Tytoona Cave's entrance is located in an approximately 100 ft deep sinkhole. A stream emerges from the base of a sheer wall of the sinkhole opposite the cave entrance. This stream flows about one hundred feet or so before entering the Tytoona cave entrance. An above-ground stream, Sinking Run, enters the sinkhole and joins the stream emerging from the cliff. The flow of the above-ground drainage is very dependent on the amount of recent rain; the flow of the stream emerging from the base of cliff also varies greatly. The entrance to the cave slopes from ground level on the left diagonally to a high point of about 12 feet on the right. In the cave, the stream bottom is fairly flat and rather wide (~25 feet). The stream bottom is covered with gravel. The cave has a clay-covered path over a rock shelf on the left-hand side, with several very short dead-end passages on the left.

The first few hundred feet of the cave can be explored by almost anyone; however, at about 400 feet in, a massive logjam almost completely blocks the passage.
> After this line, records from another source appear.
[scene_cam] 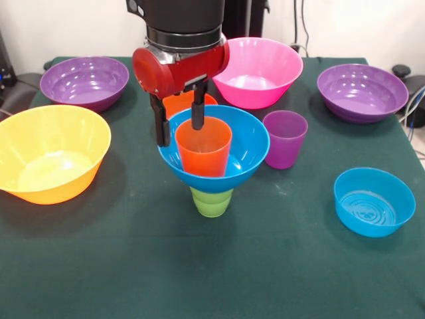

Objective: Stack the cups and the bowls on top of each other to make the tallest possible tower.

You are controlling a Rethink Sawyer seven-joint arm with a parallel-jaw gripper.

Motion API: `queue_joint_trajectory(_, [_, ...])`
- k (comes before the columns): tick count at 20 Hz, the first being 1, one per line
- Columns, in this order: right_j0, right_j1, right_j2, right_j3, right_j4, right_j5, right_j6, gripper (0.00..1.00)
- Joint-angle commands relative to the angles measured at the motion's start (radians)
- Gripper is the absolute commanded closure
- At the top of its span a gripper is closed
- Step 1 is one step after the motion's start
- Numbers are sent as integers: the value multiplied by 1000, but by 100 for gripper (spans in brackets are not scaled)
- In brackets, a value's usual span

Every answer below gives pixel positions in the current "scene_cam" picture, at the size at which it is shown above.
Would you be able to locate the purple plastic cup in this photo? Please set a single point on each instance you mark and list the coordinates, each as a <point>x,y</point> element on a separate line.
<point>287,153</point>

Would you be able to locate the orange plastic cup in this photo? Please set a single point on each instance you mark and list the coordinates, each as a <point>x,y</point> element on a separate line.
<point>204,163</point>

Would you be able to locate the dark green table cloth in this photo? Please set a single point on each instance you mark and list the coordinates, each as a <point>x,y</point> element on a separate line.
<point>212,266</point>

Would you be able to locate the black device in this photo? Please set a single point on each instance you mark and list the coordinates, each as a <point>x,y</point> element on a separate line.
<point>6,76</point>

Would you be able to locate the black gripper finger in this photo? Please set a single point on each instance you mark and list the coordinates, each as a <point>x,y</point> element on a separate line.
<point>198,113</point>
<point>162,129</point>

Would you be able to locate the deep blue plastic bowl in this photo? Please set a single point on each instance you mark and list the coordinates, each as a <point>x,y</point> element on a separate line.
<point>239,166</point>

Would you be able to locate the yellow plastic bowl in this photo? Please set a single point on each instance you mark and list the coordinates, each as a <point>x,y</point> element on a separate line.
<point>50,172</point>

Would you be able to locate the orange plastic bowl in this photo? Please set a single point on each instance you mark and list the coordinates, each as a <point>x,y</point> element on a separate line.
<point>179,104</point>

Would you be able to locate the low blue plastic bowl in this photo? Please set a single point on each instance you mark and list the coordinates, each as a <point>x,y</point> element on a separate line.
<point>365,224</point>

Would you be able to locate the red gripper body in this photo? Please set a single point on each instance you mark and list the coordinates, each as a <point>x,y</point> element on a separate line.
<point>149,73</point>

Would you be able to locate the green plastic cup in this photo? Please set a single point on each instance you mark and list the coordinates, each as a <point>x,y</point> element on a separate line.
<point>210,207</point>

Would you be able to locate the purple plastic bowl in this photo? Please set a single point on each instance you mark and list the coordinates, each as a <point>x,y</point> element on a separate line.
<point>83,98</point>
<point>362,101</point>

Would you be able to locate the black round knob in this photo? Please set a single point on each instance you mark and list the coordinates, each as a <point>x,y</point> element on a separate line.
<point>401,70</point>

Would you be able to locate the pink plastic bowl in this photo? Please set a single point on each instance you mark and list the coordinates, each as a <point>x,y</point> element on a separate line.
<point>259,96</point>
Up to this point, there are not many formations (such as flowstone, stalagmites/stalactites, soda straws, etc.) visible. Those familiar with the cave can bypass the logjam by walking in the stream, which passes through a gap beneath most of the logs. Past the logjam lies another 500-foot passage. A number of formations can be seen in this section, although some have been vandalized. Also, several decayed wooden beams can be seen, remnants of the early attempts at commercialization. The cave is walkable for about 900 feet total before a sump is encountered.

Past this sump lie several more rooms connected by sumps, the first of which contains magnificent formations and is apparently airtight - no matter how high the stream is, the rooms will never fill with water. However, the current owners of the cave have banned cave diving since the death of diver Roberta Swicegood in the cave in June 1988; even if diving was permitted, even a skilled cave diver likely could not pass the first sump, since debris has accumulated and visibility is close to zero.
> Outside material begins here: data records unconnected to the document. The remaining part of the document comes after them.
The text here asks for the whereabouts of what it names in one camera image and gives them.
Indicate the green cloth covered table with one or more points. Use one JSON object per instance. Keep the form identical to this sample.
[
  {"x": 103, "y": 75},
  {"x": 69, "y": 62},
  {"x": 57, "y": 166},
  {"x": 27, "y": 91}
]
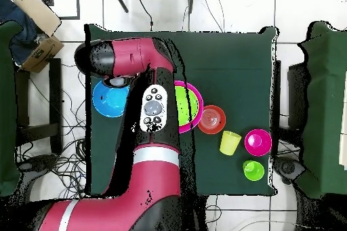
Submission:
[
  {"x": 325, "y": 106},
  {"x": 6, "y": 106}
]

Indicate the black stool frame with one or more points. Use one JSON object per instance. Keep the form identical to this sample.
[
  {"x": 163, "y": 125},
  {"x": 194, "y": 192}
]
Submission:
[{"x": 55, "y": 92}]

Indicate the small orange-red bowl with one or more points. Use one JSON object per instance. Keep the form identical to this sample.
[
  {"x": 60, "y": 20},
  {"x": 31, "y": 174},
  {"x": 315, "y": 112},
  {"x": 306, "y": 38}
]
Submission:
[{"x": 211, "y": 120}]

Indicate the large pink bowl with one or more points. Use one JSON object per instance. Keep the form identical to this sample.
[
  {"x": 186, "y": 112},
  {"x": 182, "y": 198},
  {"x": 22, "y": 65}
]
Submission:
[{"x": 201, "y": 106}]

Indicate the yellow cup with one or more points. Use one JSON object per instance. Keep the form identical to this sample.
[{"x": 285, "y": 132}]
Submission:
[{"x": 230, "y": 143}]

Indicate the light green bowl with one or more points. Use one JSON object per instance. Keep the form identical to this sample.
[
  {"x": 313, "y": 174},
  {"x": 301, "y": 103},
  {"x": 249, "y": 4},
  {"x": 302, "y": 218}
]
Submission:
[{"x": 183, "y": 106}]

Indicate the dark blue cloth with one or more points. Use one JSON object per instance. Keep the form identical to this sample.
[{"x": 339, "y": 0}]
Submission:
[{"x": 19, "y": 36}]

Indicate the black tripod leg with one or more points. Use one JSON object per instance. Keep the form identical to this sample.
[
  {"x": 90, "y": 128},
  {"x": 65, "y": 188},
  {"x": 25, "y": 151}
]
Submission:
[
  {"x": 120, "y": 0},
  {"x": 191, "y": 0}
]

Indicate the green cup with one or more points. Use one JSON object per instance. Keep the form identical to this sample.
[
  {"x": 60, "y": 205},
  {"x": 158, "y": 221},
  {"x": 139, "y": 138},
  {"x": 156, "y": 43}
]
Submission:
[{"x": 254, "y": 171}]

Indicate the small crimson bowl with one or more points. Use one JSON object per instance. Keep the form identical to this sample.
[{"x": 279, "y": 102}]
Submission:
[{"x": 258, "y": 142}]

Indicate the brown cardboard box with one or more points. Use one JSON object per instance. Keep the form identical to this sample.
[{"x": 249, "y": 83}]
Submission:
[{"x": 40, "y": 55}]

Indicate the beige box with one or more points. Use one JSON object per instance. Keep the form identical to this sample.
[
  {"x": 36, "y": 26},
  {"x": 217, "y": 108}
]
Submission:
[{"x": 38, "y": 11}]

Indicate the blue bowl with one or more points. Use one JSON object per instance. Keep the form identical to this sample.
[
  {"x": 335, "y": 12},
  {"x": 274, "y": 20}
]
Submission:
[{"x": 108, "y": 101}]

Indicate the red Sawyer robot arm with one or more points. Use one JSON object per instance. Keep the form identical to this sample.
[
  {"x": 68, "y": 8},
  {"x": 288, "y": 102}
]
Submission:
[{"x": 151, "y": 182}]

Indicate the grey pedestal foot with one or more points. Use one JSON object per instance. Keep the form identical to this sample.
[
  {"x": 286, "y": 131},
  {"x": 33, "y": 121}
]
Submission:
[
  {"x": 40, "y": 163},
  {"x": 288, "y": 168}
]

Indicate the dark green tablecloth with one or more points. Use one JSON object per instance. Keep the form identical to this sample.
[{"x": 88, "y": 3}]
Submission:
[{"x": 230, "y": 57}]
Eventually, the stream connects with the nearby Arch Spring Cave, but underwater blockages and cave-ins prevent a complete trip through. The total length of the cave system, from the entrance to the exit at Arch Spring, is about 4200 ft.

==Ownership==

The cave and 6.8 acre encompassing the sinkhole and cave entrance are owned by a private conservancy organization. This organization is composed of volunteers who monitor the condition of the cave, remove garbage and graffiti, conduct research, and work with the police to deter people from gathering at the cave to drink, use drugs, vandalize, etc. The exact location of the cave is not advertised, but the location is well known to locals and the public may explore the cave from 6:00-21:00 every day as long as the posted rules are followed.